Work to be completed: Copy nothing but the lines below running from the line containing "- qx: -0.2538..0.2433" through the line containing "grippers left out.", both end lines included.

Task data:
-.-.-
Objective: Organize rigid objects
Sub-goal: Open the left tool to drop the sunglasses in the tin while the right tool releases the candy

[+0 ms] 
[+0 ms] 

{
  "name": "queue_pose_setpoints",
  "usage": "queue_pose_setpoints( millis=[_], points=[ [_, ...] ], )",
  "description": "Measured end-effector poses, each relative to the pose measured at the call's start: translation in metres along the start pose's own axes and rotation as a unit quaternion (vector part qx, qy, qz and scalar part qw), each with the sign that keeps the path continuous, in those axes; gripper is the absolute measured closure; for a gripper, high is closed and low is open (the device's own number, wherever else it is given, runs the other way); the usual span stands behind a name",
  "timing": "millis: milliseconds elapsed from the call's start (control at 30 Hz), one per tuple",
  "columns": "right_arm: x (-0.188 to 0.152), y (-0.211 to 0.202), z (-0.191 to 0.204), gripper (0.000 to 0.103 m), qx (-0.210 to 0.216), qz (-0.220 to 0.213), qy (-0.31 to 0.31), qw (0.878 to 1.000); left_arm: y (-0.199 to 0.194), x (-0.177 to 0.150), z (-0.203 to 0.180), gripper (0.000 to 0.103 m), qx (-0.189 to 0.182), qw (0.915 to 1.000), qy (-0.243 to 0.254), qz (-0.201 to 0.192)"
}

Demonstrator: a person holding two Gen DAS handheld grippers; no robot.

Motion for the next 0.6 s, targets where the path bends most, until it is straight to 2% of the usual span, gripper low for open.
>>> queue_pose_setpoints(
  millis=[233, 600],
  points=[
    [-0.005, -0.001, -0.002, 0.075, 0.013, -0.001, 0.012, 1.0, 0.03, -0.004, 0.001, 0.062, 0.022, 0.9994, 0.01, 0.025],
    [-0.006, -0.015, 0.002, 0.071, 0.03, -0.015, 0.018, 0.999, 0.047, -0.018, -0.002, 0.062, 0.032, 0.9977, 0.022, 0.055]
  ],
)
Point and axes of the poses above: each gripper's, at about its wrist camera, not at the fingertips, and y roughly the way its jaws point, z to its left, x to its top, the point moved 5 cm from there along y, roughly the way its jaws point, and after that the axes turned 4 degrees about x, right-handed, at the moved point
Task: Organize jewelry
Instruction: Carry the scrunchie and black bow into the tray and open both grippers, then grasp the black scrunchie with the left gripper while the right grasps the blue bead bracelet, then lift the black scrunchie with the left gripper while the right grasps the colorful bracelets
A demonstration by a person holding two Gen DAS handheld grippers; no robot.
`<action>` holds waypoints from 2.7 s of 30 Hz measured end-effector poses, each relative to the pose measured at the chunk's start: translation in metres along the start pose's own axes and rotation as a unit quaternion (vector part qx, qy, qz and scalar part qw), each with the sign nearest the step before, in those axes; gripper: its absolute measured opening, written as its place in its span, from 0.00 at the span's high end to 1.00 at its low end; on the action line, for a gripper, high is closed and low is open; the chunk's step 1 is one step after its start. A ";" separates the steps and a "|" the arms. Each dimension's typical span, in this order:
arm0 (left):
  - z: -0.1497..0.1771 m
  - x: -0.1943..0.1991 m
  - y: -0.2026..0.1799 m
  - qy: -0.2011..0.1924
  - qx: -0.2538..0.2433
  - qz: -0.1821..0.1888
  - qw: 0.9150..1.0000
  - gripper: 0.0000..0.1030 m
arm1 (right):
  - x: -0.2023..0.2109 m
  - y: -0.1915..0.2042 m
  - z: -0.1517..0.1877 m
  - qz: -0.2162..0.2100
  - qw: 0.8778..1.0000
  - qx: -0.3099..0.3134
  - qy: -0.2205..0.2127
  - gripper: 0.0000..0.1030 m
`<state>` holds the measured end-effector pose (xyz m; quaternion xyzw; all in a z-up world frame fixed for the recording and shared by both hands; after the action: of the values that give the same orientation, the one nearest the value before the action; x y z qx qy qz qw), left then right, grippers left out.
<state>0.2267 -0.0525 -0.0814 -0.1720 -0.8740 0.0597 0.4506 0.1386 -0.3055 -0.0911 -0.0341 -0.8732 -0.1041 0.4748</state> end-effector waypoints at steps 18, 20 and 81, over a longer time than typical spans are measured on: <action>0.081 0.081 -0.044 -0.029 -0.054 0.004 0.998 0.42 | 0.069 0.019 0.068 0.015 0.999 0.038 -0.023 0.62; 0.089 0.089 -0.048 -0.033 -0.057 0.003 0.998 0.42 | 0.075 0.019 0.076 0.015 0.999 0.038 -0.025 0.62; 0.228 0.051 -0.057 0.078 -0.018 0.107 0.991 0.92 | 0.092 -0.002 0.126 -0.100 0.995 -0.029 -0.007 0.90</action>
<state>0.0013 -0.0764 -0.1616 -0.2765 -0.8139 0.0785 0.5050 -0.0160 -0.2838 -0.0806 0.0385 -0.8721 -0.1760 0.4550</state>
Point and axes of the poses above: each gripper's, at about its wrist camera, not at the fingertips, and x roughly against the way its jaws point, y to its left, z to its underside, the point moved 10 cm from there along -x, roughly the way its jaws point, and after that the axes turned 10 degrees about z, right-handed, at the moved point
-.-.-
Response below:
  - qx: -0.2538..0.2433
  - qz: -0.1821..0.1888
  - qw: 0.9150..1.0000
  - gripper: 0.0000..0.1030 m
arm1 (right):
  - x: -0.2023..0.2109 m
  - y: -0.1915..0.2042 m
  - z: -0.1517..0.1877 m
  - qz: -0.2162..0.2100
  - qw: 0.8778..1.0000
  - qx: -0.3099..0.3134
  - qy: -0.2205..0.2127
  - gripper: 0.0000..0.1030 m
`<state>` holds the measured end-effector pose (xyz m; quaternion xyzw; all in a z-up world frame fixed for the recording and shared by both hands; after the action: of the values that give the same orientation, the one nearest the value before the action; x y z qx qy qz qw), left then right, grippers left out.

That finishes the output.